#### Assignment:
As the answer, give every line of the records that includes the word "downward".

#### Source information:
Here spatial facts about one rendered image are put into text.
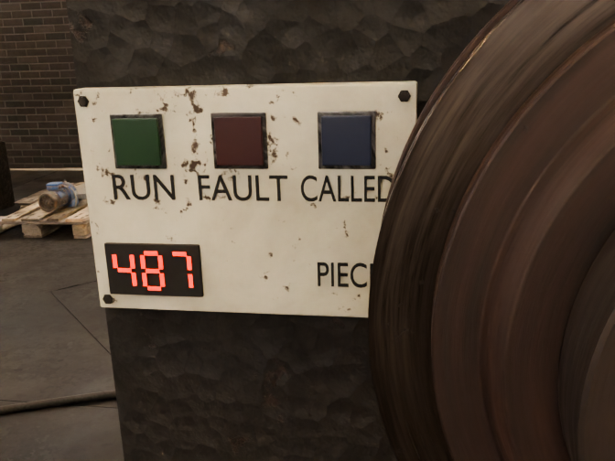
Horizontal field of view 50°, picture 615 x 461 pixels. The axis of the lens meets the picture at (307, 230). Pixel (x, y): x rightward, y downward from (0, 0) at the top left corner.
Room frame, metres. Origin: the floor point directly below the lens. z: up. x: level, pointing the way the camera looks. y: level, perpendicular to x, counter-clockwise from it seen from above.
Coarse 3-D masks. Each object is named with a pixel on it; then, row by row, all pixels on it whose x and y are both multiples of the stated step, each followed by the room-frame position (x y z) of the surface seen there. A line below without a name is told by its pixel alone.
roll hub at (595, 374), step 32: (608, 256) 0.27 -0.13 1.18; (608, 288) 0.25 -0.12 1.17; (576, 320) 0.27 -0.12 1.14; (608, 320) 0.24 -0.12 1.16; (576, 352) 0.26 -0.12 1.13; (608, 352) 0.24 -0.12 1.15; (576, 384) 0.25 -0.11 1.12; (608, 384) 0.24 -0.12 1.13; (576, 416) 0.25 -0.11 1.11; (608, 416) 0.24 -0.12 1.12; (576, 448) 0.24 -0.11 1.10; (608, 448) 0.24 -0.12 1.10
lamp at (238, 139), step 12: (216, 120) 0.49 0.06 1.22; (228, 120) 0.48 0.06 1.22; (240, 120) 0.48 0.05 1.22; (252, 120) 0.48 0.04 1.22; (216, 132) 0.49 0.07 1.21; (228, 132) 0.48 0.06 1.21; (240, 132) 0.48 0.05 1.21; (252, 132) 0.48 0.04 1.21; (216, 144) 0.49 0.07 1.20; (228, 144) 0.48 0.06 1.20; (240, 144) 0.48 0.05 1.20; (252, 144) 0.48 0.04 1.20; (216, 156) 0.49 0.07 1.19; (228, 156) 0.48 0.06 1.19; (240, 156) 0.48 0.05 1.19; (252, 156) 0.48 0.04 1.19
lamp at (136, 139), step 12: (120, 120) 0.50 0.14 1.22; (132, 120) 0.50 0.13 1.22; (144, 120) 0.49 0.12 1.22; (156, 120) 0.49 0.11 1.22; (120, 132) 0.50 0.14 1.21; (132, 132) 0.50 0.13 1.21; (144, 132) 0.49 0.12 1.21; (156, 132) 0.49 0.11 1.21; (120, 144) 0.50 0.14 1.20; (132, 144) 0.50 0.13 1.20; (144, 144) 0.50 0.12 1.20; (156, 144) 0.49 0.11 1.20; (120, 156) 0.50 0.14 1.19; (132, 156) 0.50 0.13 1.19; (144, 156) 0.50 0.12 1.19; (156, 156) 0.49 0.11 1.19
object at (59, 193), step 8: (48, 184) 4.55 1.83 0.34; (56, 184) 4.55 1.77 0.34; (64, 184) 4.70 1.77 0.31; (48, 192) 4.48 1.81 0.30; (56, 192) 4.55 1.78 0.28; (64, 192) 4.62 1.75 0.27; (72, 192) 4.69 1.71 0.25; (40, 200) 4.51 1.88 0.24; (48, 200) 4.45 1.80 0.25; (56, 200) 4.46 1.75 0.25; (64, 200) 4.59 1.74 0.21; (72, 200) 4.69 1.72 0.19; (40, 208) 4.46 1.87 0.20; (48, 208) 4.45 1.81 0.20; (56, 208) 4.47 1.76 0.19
---
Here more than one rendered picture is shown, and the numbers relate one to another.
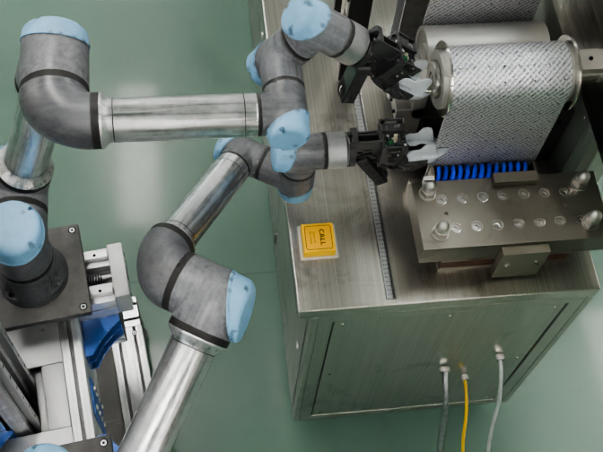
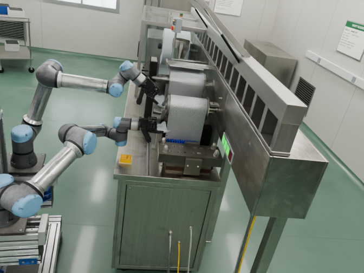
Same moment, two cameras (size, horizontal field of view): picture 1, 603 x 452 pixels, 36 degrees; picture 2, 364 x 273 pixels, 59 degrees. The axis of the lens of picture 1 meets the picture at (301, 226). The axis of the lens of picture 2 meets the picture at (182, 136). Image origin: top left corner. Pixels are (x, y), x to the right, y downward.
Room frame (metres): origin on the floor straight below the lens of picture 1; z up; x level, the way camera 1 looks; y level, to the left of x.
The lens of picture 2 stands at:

#### Task answer:
Horizontal field of view 50°, picture 615 x 461 pixels. The axis of the lens meets the picture at (307, 230). Pixel (x, y): x rightward, y downward from (0, 0) at the top left corner.
Same moment, two cameras (size, horizontal field of view): picture 1, 603 x 452 pixels, 36 degrees; picture 2, 364 x 273 pixels, 59 degrees. The axis of the lens of picture 1 meets the picture at (301, 226). The axis of the lens of picture 2 meets the picture at (182, 136). Image origin: top left corner. Pixels are (x, y), x to the right, y downward.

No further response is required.